Source data:
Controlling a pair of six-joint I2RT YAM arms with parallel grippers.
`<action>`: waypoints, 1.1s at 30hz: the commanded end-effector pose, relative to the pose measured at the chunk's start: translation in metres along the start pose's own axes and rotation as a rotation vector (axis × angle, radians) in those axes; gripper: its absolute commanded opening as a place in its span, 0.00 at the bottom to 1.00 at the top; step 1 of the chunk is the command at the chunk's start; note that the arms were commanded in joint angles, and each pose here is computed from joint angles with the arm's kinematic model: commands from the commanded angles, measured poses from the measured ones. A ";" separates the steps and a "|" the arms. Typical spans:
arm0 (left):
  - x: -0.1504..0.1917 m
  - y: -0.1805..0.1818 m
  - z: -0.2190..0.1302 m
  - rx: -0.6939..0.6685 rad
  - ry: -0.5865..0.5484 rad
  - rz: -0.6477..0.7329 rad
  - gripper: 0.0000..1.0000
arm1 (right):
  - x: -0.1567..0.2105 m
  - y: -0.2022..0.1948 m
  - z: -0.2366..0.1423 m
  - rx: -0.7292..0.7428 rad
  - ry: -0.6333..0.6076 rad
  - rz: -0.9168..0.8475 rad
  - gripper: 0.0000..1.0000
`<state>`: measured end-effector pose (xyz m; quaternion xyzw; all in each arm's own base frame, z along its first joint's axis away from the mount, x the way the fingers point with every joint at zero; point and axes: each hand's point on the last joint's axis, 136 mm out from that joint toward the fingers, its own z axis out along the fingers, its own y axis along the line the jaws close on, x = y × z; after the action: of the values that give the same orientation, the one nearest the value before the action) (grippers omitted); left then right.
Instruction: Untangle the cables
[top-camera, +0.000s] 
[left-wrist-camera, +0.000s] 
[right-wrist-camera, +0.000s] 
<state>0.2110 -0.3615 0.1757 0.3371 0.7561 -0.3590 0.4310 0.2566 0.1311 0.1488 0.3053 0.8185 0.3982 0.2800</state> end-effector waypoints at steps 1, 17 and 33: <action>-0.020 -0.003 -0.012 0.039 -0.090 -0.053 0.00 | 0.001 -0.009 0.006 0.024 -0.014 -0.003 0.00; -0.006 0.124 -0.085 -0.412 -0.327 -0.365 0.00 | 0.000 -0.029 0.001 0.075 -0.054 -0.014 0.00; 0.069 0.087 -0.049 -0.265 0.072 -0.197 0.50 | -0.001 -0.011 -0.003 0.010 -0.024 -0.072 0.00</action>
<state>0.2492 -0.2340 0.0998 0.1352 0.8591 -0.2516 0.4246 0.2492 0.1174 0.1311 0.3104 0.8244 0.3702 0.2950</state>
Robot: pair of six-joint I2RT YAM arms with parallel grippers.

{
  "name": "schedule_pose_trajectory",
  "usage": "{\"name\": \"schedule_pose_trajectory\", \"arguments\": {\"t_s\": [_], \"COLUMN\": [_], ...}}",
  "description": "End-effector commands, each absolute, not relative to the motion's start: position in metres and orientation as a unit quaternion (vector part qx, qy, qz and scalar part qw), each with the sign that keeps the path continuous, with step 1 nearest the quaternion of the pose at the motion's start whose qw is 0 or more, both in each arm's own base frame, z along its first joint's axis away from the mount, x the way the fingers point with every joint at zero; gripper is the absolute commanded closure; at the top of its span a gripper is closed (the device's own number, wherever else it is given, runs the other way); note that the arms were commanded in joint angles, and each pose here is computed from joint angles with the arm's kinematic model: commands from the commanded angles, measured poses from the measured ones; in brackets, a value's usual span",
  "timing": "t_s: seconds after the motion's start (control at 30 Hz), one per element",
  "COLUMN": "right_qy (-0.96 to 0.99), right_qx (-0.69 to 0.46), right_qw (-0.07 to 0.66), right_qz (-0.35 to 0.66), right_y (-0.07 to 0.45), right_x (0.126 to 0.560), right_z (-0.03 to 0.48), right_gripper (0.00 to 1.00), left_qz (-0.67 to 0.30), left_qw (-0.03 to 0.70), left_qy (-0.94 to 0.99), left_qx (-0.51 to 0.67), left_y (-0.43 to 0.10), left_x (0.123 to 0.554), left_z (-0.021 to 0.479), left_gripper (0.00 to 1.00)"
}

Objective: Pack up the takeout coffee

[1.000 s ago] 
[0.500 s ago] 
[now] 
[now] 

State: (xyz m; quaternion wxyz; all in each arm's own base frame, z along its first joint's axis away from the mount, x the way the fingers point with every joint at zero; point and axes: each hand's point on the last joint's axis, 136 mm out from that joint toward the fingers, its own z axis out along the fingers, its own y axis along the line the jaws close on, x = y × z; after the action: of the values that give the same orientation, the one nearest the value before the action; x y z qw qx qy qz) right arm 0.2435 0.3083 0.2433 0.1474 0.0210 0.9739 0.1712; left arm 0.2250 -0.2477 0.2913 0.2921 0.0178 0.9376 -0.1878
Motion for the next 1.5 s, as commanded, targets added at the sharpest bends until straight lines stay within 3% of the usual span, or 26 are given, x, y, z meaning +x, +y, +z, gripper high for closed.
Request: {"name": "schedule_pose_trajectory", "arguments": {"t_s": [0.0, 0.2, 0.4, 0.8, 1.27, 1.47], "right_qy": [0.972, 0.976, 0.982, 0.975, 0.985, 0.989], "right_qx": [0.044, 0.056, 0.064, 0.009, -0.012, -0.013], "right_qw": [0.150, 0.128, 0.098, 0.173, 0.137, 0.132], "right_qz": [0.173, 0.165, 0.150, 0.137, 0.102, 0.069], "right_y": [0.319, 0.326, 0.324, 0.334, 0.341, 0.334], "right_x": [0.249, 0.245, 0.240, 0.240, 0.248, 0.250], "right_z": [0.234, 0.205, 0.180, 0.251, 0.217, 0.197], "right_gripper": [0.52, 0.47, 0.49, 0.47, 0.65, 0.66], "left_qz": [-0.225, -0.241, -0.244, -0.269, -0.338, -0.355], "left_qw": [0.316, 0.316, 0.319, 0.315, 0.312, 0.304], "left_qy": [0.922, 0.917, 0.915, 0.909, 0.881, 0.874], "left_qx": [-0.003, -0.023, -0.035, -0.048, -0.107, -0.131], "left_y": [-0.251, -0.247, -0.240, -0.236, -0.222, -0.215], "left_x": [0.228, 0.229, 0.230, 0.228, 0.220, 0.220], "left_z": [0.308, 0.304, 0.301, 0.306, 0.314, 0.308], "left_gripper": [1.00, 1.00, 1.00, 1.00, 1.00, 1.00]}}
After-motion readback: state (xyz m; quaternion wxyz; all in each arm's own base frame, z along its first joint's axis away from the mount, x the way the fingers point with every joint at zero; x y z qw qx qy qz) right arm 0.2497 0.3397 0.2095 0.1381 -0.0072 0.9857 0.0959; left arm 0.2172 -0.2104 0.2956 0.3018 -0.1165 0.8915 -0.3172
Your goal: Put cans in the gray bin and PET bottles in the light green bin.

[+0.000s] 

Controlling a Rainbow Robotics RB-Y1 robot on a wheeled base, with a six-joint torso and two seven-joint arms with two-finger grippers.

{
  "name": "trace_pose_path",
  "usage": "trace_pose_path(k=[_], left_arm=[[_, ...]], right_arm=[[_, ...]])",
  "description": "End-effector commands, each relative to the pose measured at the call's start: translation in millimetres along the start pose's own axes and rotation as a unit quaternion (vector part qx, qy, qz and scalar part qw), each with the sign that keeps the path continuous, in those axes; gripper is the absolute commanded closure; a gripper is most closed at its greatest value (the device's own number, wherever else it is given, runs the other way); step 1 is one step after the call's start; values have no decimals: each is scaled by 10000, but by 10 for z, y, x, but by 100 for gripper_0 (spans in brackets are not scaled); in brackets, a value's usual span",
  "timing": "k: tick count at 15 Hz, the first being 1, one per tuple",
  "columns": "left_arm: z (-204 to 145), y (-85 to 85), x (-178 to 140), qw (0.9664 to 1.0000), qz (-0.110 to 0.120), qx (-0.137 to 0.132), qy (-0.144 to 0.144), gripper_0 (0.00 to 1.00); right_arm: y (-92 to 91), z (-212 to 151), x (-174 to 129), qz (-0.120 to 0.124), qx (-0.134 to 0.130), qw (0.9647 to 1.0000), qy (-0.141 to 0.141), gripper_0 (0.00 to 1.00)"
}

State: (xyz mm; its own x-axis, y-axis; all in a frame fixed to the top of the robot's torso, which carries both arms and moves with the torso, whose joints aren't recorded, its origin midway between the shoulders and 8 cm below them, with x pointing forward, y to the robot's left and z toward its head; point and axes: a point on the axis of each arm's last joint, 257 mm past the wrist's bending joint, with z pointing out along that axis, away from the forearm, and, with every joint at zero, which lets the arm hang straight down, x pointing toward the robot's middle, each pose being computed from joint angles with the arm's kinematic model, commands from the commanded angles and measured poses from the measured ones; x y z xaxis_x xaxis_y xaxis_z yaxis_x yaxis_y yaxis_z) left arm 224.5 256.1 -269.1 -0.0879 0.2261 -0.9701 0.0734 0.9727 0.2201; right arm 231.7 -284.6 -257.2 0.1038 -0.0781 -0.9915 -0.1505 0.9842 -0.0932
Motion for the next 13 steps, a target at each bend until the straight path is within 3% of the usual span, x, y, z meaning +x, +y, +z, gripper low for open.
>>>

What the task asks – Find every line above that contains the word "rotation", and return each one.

Solved problem –
`<action>`: waypoints, 1.1s at 30hz: the commanded end-effector pose, relative to the pose measured at the chunk's start: translation in metres along the start pose's own axes and rotation as a rotation vector (axis × angle, radians) in those axes; gripper: its absolute commanded opening as a place in its span, 0.00 at the bottom to 1.00 at the top; step 1 of the chunk is the command at the chunk's start; note that the arms were commanded in joint angles, and each pose here is computed from joint angles with the arm's kinematic model: commands from the commanded angles, measured poses from the measured ones. A ";" separates the steps and a "|" the arms. Typical spans:
  "description": "End-effector commands, each relative to the pose measured at the call's start: translation in millimetres along the start pose's own axes and rotation as a unit quaternion (vector part qx, qy, qz and scalar part qw), each with the sign that keeps the path continuous, in those axes; gripper is the absolute commanded closure; a gripper is most closed at its greatest value (the device's own number, wherever else it is given, runs the other way); step 1 is one step after the call's start; values have no decimals: each is scaled by 10000, but by 10 for z, y, x, but by 100 for gripper_0 (spans in brackets are not scaled); in brackets, a value's usual span",

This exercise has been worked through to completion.